**YOUR TASK**:
Return the entire listing, word for word.

**STORED DATA**:
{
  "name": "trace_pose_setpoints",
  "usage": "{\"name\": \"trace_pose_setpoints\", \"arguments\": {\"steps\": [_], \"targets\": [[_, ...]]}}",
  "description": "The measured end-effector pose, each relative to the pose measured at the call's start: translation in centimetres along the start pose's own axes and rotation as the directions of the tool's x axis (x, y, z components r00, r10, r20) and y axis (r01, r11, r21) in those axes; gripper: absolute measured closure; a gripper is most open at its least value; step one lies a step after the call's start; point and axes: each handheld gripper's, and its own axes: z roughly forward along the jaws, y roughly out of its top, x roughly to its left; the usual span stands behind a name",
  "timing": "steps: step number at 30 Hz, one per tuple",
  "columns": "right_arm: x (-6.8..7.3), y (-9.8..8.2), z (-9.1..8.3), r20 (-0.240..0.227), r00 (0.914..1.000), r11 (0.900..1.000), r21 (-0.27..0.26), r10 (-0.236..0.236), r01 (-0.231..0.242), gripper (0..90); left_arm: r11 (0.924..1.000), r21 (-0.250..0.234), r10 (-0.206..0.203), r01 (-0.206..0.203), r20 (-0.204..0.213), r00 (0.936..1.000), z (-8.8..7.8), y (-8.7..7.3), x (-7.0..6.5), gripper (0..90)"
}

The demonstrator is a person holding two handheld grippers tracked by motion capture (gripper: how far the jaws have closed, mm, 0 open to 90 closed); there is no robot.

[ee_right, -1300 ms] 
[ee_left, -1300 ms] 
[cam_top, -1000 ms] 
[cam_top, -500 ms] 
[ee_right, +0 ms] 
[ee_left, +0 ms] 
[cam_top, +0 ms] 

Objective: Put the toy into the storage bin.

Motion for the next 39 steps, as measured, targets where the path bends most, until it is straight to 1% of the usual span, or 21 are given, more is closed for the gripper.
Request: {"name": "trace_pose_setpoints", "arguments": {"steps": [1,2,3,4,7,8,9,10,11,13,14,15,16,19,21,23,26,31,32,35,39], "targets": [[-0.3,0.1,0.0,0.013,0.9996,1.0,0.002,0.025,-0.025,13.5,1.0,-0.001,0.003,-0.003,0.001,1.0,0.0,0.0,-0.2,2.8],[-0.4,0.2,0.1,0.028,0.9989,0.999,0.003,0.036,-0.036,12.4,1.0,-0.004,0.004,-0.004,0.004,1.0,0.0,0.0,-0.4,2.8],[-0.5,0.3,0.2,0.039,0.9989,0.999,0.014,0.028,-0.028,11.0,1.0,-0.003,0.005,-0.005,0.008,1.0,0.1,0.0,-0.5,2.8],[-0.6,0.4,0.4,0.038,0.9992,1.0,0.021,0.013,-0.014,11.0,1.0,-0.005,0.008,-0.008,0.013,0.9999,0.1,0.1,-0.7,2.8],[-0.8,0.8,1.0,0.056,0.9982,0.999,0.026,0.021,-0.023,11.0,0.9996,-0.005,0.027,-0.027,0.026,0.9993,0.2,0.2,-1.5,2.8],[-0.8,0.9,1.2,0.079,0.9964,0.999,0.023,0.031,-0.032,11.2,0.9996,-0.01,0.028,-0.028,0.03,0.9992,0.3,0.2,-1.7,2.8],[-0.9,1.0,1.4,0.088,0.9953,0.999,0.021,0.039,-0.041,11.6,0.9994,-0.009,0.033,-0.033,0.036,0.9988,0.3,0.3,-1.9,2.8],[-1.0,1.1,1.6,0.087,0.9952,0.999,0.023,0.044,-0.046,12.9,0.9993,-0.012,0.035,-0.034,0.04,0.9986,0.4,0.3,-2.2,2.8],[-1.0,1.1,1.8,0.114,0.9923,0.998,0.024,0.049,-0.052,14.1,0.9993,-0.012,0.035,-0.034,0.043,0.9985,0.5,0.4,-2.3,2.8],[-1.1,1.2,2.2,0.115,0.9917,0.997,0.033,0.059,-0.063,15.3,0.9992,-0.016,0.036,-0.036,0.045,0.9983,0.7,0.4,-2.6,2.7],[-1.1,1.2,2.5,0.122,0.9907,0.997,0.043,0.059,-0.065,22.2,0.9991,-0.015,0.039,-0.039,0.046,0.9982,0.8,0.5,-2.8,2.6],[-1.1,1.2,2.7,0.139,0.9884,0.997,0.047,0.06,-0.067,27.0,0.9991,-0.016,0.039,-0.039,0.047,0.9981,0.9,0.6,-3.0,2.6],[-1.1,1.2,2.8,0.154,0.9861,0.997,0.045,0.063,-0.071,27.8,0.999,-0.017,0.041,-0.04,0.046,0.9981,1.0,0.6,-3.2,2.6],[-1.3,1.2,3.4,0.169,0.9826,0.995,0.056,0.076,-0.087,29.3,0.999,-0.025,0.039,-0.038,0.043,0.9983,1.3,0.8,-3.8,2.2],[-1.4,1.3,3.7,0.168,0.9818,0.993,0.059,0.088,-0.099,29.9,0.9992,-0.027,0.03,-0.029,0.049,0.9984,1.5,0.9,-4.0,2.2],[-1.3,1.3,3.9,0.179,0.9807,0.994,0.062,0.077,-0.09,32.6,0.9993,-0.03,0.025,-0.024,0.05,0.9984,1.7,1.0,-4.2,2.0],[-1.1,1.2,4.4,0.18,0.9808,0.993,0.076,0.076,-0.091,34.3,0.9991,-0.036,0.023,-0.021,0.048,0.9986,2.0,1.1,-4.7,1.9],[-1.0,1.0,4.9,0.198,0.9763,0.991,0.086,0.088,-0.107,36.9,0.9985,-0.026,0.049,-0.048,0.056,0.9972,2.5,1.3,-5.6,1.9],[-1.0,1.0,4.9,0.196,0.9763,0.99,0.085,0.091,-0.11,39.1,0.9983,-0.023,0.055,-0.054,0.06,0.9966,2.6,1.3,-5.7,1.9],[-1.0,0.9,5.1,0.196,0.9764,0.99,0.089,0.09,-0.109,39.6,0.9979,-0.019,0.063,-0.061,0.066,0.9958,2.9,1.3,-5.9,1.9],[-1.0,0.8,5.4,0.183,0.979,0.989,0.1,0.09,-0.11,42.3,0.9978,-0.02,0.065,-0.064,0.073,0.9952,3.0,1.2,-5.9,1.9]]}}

**FINAL ANSWER**:
{
  "name": "trace_pose_setpoints",
  "usage": "{\"name\": \"trace_pose_setpoints\", \"arguments\": {\"steps\": [_], \"targets\": [[_, ...]]}}",
  "description": "The measured end-effector pose, each relative to the pose measured at the call's start: translation in centimetres along the start pose's own axes and rotation as the directions of the tool's x axis (x, y, z components r00, r10, r20) and y axis (r01, r11, r21) in those axes; gripper: absolute measured closure; a gripper is most open at its least value; step one lies a step after the call's start; point and axes: each handheld gripper's, and its own axes: z roughly forward along the jaws, y roughly out of its top, x roughly to its left; the usual span stands behind a name",
  "timing": "steps: step number at 30 Hz, one per tuple",
  "columns": "right_arm: x (-6.8..7.3), y (-9.8..8.2), z (-9.1..8.3), r20 (-0.240..0.227), r00 (0.914..1.000), r11 (0.900..1.000), r21 (-0.27..0.26), r10 (-0.236..0.236), r01 (-0.231..0.242), gripper (0..90); left_arm: r11 (0.924..1.000), r21 (-0.250..0.234), r10 (-0.206..0.203), r01 (-0.206..0.203), r20 (-0.204..0.213), r00 (0.936..1.000), z (-8.8..7.8), y (-8.7..7.3), x (-7.0..6.5), gripper (0..90)"
}

The demonstrator is a person holding two handheld grippers tracked by motion capture (gripper: how far the jaws have closed, mm, 0 open to 90 closed); there is no robot.

[ee_right, -1300 ms] 
[ee_left, -1300 ms] 
[cam_top, -1000 ms] 
[cam_top, -500 ms] 
[ee_right, +0 ms] 
[ee_left, +0 ms] 
[cam_top, +0 ms] 

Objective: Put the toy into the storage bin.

Motion for the next 39 steps, as measured, targets where the path bends most, until it is straight to 1% of the usual span, or 21 are given, more is closed for the gripper.
Request: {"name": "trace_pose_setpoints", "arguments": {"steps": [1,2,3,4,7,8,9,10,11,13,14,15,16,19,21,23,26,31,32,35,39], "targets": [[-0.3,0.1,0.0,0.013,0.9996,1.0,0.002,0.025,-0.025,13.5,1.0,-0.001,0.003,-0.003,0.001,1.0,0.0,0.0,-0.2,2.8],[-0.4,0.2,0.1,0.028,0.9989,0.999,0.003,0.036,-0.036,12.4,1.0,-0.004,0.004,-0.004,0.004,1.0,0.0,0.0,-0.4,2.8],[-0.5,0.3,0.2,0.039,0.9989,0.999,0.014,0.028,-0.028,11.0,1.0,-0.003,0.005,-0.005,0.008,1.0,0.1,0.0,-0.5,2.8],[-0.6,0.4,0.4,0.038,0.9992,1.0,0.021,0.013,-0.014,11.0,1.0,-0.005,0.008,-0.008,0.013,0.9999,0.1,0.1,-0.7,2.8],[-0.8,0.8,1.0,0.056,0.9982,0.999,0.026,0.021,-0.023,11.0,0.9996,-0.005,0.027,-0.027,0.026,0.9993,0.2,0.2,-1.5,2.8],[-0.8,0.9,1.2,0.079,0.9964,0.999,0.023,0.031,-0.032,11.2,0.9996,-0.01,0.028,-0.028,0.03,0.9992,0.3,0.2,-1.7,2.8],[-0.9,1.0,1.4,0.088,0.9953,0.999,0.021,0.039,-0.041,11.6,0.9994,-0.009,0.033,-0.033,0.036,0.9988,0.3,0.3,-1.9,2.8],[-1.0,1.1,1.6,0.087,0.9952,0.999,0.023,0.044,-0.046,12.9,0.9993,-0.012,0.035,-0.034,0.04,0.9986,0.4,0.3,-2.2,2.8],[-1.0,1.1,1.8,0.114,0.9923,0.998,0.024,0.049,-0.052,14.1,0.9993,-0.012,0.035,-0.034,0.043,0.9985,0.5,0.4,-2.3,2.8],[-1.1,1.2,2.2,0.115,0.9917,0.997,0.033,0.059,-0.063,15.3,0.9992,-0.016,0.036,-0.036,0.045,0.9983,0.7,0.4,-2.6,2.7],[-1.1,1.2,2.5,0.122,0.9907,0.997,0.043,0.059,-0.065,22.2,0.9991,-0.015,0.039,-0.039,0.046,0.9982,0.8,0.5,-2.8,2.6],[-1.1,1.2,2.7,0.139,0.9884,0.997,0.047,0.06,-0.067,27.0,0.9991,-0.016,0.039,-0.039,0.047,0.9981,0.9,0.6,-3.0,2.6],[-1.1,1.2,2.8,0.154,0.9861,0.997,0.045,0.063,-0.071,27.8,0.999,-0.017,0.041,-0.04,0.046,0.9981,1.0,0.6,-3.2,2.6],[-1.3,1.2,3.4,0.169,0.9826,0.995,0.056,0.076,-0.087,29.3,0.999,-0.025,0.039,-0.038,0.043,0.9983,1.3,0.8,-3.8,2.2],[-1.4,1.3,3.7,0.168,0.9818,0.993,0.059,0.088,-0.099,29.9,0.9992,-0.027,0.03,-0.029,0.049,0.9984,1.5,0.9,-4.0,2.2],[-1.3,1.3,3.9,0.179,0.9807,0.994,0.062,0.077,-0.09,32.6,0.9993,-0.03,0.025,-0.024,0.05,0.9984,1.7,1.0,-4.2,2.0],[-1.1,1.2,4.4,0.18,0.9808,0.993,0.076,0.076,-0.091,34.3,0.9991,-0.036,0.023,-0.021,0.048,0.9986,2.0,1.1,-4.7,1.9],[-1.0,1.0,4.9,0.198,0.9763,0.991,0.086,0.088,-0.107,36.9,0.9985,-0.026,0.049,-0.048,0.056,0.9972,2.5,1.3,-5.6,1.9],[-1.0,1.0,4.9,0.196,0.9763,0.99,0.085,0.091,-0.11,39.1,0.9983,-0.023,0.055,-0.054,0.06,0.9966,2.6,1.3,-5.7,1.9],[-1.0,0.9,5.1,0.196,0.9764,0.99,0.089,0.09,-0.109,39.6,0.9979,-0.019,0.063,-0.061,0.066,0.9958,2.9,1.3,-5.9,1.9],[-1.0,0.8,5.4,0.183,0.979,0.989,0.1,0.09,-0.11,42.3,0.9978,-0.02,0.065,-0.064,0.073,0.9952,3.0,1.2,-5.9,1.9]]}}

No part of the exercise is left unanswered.